== Exercise material ==
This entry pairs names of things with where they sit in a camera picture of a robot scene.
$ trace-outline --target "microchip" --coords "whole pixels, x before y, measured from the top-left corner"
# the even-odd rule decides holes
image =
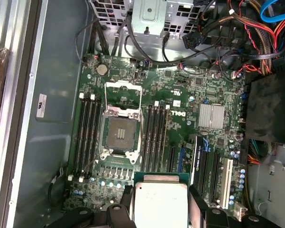
[[[133,150],[137,120],[110,117],[107,147],[120,150]]]
[[[224,146],[224,139],[217,139],[218,146]]]
[[[166,71],[165,71],[165,77],[171,77],[171,76],[172,76],[172,72],[166,70]]]
[[[195,83],[196,85],[202,85],[202,78],[196,78],[196,83]]]

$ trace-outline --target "blue cable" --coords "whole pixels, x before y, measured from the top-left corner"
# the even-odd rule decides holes
[[[265,10],[270,6],[272,5],[273,3],[277,2],[278,0],[267,0],[263,5],[262,7],[260,8],[260,17],[261,19],[266,22],[266,23],[275,23],[275,22],[279,22],[279,21],[282,21],[282,20],[285,20],[285,14],[282,14],[282,15],[278,15],[278,16],[275,16],[275,17],[266,17],[264,15],[264,12]]]

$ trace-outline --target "white label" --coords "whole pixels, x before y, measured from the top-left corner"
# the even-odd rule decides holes
[[[173,107],[180,107],[181,101],[173,100]]]
[[[45,110],[46,110],[46,95],[40,94],[38,107],[37,107],[37,118],[43,118]]]
[[[183,116],[185,117],[185,112],[173,111],[171,110],[172,115]]]

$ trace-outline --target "blue pcie slot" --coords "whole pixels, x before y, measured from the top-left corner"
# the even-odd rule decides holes
[[[181,147],[180,155],[179,155],[179,162],[178,162],[178,172],[181,172],[182,170],[182,163],[184,161],[184,152],[185,152],[184,147]]]

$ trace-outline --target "sticker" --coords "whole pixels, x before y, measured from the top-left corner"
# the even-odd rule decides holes
[[[37,118],[43,118],[46,110],[46,95],[40,94],[37,108]]]
[[[173,107],[180,107],[181,101],[173,100]]]

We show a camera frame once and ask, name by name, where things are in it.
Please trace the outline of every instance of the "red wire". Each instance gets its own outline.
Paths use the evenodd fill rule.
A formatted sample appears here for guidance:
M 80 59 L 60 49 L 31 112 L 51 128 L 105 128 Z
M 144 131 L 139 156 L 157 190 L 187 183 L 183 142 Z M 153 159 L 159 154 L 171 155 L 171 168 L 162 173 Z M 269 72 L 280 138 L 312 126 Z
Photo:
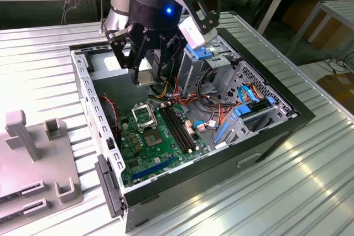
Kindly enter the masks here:
M 118 138 L 118 119 L 117 119 L 117 114 L 116 114 L 116 109 L 114 108 L 115 106 L 115 103 L 114 102 L 111 102 L 110 99 L 108 99 L 106 96 L 101 96 L 103 99 L 105 99 L 107 102 L 109 102 L 109 104 L 111 105 L 112 107 L 112 110 L 113 110 L 113 113 L 114 113 L 114 121 L 116 123 L 116 140 Z

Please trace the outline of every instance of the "black plastic latch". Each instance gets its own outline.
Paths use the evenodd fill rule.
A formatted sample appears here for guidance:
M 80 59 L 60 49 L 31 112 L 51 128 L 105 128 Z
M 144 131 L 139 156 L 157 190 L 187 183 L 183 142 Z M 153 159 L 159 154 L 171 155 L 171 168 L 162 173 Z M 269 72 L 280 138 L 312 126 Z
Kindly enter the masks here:
M 108 209 L 112 218 L 122 216 L 124 214 L 124 205 L 119 194 L 117 182 L 114 182 L 114 172 L 110 167 L 109 161 L 101 154 L 98 157 L 98 162 L 95 163 L 95 168 L 100 179 Z

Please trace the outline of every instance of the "blue connector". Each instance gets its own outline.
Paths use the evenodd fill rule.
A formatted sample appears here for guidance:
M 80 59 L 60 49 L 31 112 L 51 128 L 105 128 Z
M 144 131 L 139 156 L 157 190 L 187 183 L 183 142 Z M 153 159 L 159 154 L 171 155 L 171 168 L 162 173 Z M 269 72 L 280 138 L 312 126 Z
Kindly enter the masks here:
M 236 107 L 233 112 L 235 113 L 235 115 L 237 115 L 238 117 L 246 114 L 246 113 L 250 113 L 251 109 L 248 108 L 247 105 L 243 105 L 243 106 L 238 106 Z
M 267 100 L 268 100 L 268 102 L 270 103 L 270 105 L 275 104 L 275 99 L 274 99 L 272 96 L 269 96 L 269 97 L 267 98 Z
M 189 44 L 187 44 L 186 47 L 193 54 L 196 60 L 208 59 L 214 56 L 212 53 L 208 52 L 205 47 L 202 47 L 198 50 L 193 50 Z
M 251 100 L 253 100 L 253 101 L 255 101 L 255 102 L 259 102 L 259 99 L 257 99 L 257 98 L 255 97 L 255 95 L 253 94 L 253 92 L 252 92 L 247 86 L 241 86 L 241 87 L 238 88 L 238 97 L 240 98 L 240 100 L 241 100 L 242 103 L 244 103 L 244 99 L 243 99 L 242 93 L 241 93 L 242 90 L 245 90 L 245 91 L 248 93 L 248 95 L 249 95 L 249 97 L 251 98 Z

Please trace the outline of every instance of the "black ram slot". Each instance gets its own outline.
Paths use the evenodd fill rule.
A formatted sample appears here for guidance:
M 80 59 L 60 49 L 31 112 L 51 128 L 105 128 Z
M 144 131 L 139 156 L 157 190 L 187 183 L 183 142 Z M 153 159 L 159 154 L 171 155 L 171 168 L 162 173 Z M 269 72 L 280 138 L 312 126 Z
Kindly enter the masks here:
M 173 126 L 173 122 L 170 120 L 167 112 L 165 110 L 160 111 L 162 118 L 164 119 L 165 123 L 167 124 L 168 128 L 170 129 L 172 135 L 174 136 L 175 140 L 178 142 L 179 146 L 181 147 L 183 153 L 184 150 L 188 150 L 188 147 L 185 145 L 185 142 L 181 138 L 181 135 L 178 134 L 177 129 Z
M 184 127 L 178 121 L 178 118 L 177 118 L 177 115 L 175 114 L 175 112 L 172 111 L 172 109 L 169 109 L 167 112 L 170 115 L 171 119 L 173 120 L 174 124 L 176 124 L 178 126 L 179 131 L 182 132 L 182 138 L 186 142 L 186 144 L 188 145 L 189 149 L 192 149 L 194 147 L 193 142 L 190 139 L 189 134 L 186 132 Z
M 187 132 L 180 124 L 176 114 L 171 110 L 171 108 L 167 107 L 160 109 L 160 114 L 172 132 L 173 137 L 178 142 L 182 152 L 187 153 L 189 149 L 193 149 L 194 145 L 192 140 L 187 135 Z

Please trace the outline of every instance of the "ribbed metal surface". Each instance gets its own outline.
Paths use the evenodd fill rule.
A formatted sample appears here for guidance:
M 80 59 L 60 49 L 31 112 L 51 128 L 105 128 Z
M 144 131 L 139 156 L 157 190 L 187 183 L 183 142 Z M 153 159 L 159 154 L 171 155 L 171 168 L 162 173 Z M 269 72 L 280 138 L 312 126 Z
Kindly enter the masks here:
M 323 1 L 321 8 L 354 30 L 354 0 Z
M 241 18 L 224 13 L 220 21 L 316 118 L 269 159 L 131 235 L 352 235 L 352 118 Z M 104 39 L 98 23 L 0 32 L 2 110 L 25 110 L 28 124 L 64 119 L 85 198 L 9 235 L 123 234 L 120 220 L 110 217 L 94 169 L 97 154 L 79 104 L 68 50 L 70 44 Z
===
-- Exercise description --
Each line of the material above should be set down exactly, with no pictures.

-- Reply --
This entry pairs names of things with where they sit in a camera picture of a robot scene.
$ trace-outline --target "microchip" --coords "whole pixels, x before y, measured from the top-left corner"
# the even-odd rule decides holes
image =
[[[133,150],[137,120],[110,117],[107,147],[120,150]]]
[[[224,146],[224,139],[217,139],[218,146]]]
[[[166,71],[165,71],[165,77],[171,77],[171,76],[172,76],[172,72],[166,70]]]
[[[195,83],[196,85],[202,85],[202,78],[196,78],[196,83]]]

$ trace-outline --target "blue cable" --coords "whole pixels, x before y, measured from the top-left corner"
# the even-odd rule decides holes
[[[265,10],[270,6],[272,5],[273,3],[277,2],[278,0],[267,0],[263,5],[262,7],[260,8],[260,17],[261,19],[266,22],[266,23],[275,23],[275,22],[279,22],[279,21],[282,21],[282,20],[285,20],[285,14],[282,14],[282,15],[278,15],[278,16],[275,16],[275,17],[266,17],[264,15],[264,12]]]

$ trace-outline --target "white label" --coords "whole pixels, x before y, measured from the top-left corner"
# the even-odd rule decides holes
[[[173,107],[180,107],[181,101],[173,100]]]
[[[45,110],[46,110],[46,95],[40,94],[38,107],[37,107],[37,118],[43,118]]]
[[[183,116],[185,117],[185,112],[173,111],[171,110],[172,115]]]

$ trace-outline --target "blue pcie slot" --coords "whole pixels, x before y, measured from the top-left corner"
# the even-odd rule decides holes
[[[181,147],[180,155],[179,155],[179,162],[178,162],[178,172],[181,172],[182,170],[182,163],[184,161],[184,152],[185,152],[184,147]]]

$ trace-outline --target "sticker" --coords "whole pixels, x before y, measured from the top-left corner"
# the even-odd rule decides holes
[[[37,118],[43,118],[46,110],[46,95],[40,94],[37,108]]]
[[[173,107],[180,107],[181,101],[173,100]]]

We show a camera frame once and ask, name by name, where things are in it.
Please trace the outline of every instance of the "red wire". Each instance gets its own outline.
Paths use the evenodd fill rule.
A formatted sample appears here for guidance:
M 80 59 L 60 49 L 31 112 L 51 128 L 105 128 Z
M 144 131 L 139 156 L 157 190 L 187 183 L 183 142 Z M 153 159 L 159 154 L 171 155 L 171 168 L 162 173 Z M 269 72 L 280 138 L 312 126 Z
Photo:
Kindly enter the masks here:
M 118 138 L 118 119 L 117 119 L 117 114 L 116 114 L 116 109 L 114 108 L 115 106 L 115 103 L 114 102 L 111 102 L 110 99 L 108 99 L 106 96 L 101 96 L 103 99 L 105 99 L 107 102 L 109 102 L 109 104 L 111 105 L 112 107 L 112 110 L 113 110 L 113 113 L 114 113 L 114 121 L 116 123 L 116 140 Z

Please trace the outline of every instance of the "black plastic latch". Each instance gets its own outline.
Paths use the evenodd fill rule.
A formatted sample appears here for guidance:
M 80 59 L 60 49 L 31 112 L 51 128 L 105 128 Z
M 144 131 L 139 156 L 157 190 L 187 183 L 183 142 Z M 153 159 L 159 154 L 171 155 L 171 168 L 162 173 Z M 269 72 L 280 138 L 312 126 Z
Kindly enter the masks here:
M 108 209 L 112 218 L 122 216 L 124 214 L 124 205 L 119 194 L 117 182 L 114 182 L 114 172 L 110 167 L 109 161 L 101 154 L 98 157 L 98 162 L 95 163 L 95 168 L 100 179 Z

Please trace the outline of every instance of the "blue connector". Each instance gets its own outline.
Paths use the evenodd fill rule.
A formatted sample appears here for guidance:
M 80 59 L 60 49 L 31 112 L 51 128 L 105 128 Z
M 144 131 L 139 156 L 157 190 L 187 183 L 183 142 Z M 153 159 L 159 154 L 171 155 L 171 168 L 162 173 Z M 269 72 L 280 138 L 312 126 Z
Kindly enter the masks here:
M 236 107 L 233 112 L 235 113 L 235 115 L 237 115 L 238 117 L 246 114 L 246 113 L 250 113 L 251 109 L 248 108 L 247 105 L 243 105 L 243 106 L 238 106 Z
M 267 100 L 268 100 L 268 102 L 270 103 L 270 105 L 275 104 L 275 99 L 274 99 L 272 96 L 269 96 L 269 97 L 267 98 Z
M 189 44 L 187 44 L 186 47 L 193 54 L 196 60 L 208 59 L 214 56 L 212 53 L 208 52 L 205 47 L 202 47 L 198 50 L 193 50 Z
M 251 100 L 253 100 L 253 101 L 255 101 L 255 102 L 259 102 L 259 99 L 257 99 L 257 98 L 255 97 L 255 95 L 253 94 L 253 92 L 252 92 L 247 86 L 241 86 L 241 87 L 238 88 L 238 97 L 240 98 L 240 100 L 241 100 L 242 103 L 244 103 L 244 99 L 243 99 L 242 93 L 241 93 L 242 90 L 245 90 L 245 91 L 248 93 L 248 95 L 249 95 L 249 97 L 251 98 Z

Please trace the outline of every instance of the "black ram slot". Each instance gets its own outline.
Paths use the evenodd fill rule.
A formatted sample appears here for guidance:
M 80 59 L 60 49 L 31 112 L 51 128 L 105 128 Z
M 144 131 L 139 156 L 157 190 L 187 183 L 183 142 Z M 153 159 L 159 154 L 171 155 L 171 168 L 162 173 Z M 269 72 L 280 138 L 312 126 Z
Kindly enter the masks here:
M 173 126 L 173 122 L 170 120 L 167 112 L 165 110 L 160 111 L 162 118 L 164 119 L 165 123 L 167 124 L 168 128 L 170 129 L 172 135 L 174 136 L 175 140 L 178 142 L 179 146 L 181 147 L 183 153 L 184 150 L 188 150 L 188 147 L 185 145 L 185 142 L 181 138 L 181 135 L 178 134 L 177 129 Z
M 184 127 L 178 121 L 178 118 L 177 118 L 177 115 L 175 114 L 175 112 L 172 111 L 172 109 L 169 109 L 167 112 L 170 115 L 171 119 L 173 120 L 174 124 L 176 124 L 178 126 L 179 131 L 182 132 L 182 138 L 186 142 L 186 144 L 188 145 L 189 149 L 192 149 L 194 147 L 193 142 L 190 139 L 189 134 L 186 132 Z
M 187 132 L 180 124 L 176 114 L 171 110 L 171 108 L 167 107 L 160 109 L 160 114 L 172 132 L 173 137 L 178 142 L 182 152 L 187 153 L 189 149 L 193 149 L 194 145 L 192 140 L 187 135 Z

Please trace the outline of every instance of the "ribbed metal surface". Each instance gets its own outline.
Paths use the evenodd fill rule.
A formatted sample appears here for guidance:
M 80 59 L 60 49 L 31 112 L 51 128 L 105 128 Z
M 144 131 L 139 156 L 157 190 L 187 183 L 183 142 Z M 153 159 L 159 154 L 171 155 L 171 168 L 162 173 Z M 269 72 L 280 138 L 312 126 Z
Kindly enter the masks here:
M 323 1 L 321 8 L 354 30 L 354 0 Z
M 241 18 L 224 13 L 220 21 L 316 118 L 269 159 L 131 235 L 352 235 L 352 118 Z M 104 39 L 98 23 L 0 32 L 2 110 L 25 110 L 28 124 L 64 119 L 85 198 L 9 235 L 123 234 L 120 220 L 110 217 L 94 169 L 97 154 L 79 104 L 68 50 L 70 44 Z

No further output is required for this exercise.